## INSTRUCTIONS TO FOLLOW
Could you print only the lines from the one containing "Identify the person's white" through the end of the listing below, unchanged?

## SUPPLIED DATA
--------

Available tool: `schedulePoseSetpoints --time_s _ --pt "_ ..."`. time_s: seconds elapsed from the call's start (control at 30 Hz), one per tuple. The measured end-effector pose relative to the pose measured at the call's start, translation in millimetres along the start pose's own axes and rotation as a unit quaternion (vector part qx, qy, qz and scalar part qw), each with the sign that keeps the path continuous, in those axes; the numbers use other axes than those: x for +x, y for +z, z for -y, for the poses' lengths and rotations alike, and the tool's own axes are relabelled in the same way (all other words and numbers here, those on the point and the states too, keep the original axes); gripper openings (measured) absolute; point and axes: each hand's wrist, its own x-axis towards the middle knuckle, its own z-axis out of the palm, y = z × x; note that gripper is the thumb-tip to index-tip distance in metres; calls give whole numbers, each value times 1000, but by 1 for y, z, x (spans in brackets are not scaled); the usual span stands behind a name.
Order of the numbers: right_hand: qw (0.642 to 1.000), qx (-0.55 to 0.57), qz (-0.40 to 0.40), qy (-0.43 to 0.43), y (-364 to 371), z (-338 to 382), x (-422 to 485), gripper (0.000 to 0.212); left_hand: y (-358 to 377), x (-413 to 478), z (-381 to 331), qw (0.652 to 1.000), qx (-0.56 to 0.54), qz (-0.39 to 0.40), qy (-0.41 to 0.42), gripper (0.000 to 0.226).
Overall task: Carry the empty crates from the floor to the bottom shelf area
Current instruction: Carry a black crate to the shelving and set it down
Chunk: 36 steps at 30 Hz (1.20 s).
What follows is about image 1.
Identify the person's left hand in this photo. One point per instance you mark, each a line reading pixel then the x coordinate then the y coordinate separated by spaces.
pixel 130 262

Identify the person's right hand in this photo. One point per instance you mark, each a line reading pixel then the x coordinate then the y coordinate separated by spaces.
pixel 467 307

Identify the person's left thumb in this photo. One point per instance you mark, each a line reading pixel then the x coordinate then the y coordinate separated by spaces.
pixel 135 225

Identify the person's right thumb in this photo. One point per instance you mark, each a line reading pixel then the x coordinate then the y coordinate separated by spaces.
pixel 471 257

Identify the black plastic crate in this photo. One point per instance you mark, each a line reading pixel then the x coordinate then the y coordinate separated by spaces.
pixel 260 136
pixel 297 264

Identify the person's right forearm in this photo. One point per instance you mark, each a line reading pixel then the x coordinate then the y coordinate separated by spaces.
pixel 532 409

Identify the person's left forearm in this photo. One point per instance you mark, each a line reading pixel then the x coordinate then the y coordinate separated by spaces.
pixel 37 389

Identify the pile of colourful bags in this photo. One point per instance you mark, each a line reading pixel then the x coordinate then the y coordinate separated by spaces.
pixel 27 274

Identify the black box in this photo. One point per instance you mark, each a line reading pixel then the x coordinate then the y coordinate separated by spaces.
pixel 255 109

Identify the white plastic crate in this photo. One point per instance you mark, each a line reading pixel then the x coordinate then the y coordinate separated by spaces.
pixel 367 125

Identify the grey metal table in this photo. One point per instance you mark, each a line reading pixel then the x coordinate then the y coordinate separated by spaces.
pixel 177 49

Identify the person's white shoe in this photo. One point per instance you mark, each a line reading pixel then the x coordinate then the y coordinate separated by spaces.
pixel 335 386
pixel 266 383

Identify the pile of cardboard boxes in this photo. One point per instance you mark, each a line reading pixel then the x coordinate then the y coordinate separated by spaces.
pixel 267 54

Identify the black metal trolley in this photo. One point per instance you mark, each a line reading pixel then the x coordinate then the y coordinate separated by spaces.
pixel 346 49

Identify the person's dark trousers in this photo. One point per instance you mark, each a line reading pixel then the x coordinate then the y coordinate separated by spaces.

--------

## YOUR RESPONSE
Identify the person's white shoe in this photo. One point per instance you mark, each a line reading pixel then the x coordinate then the y coordinate separated by spaces.
pixel 335 386
pixel 266 383

Identify the pile of cardboard boxes in this photo. One point per instance you mark, each a line reading pixel then the x coordinate then the y coordinate separated by spaces.
pixel 267 54

Identify the black metal trolley in this photo. One point per instance you mark, each a line reading pixel then the x coordinate then the y coordinate separated by spaces.
pixel 346 49

Identify the person's dark trousers in this photo. One point per instance you mark, each a line reading pixel then the x coordinate then the y coordinate separated by spaces.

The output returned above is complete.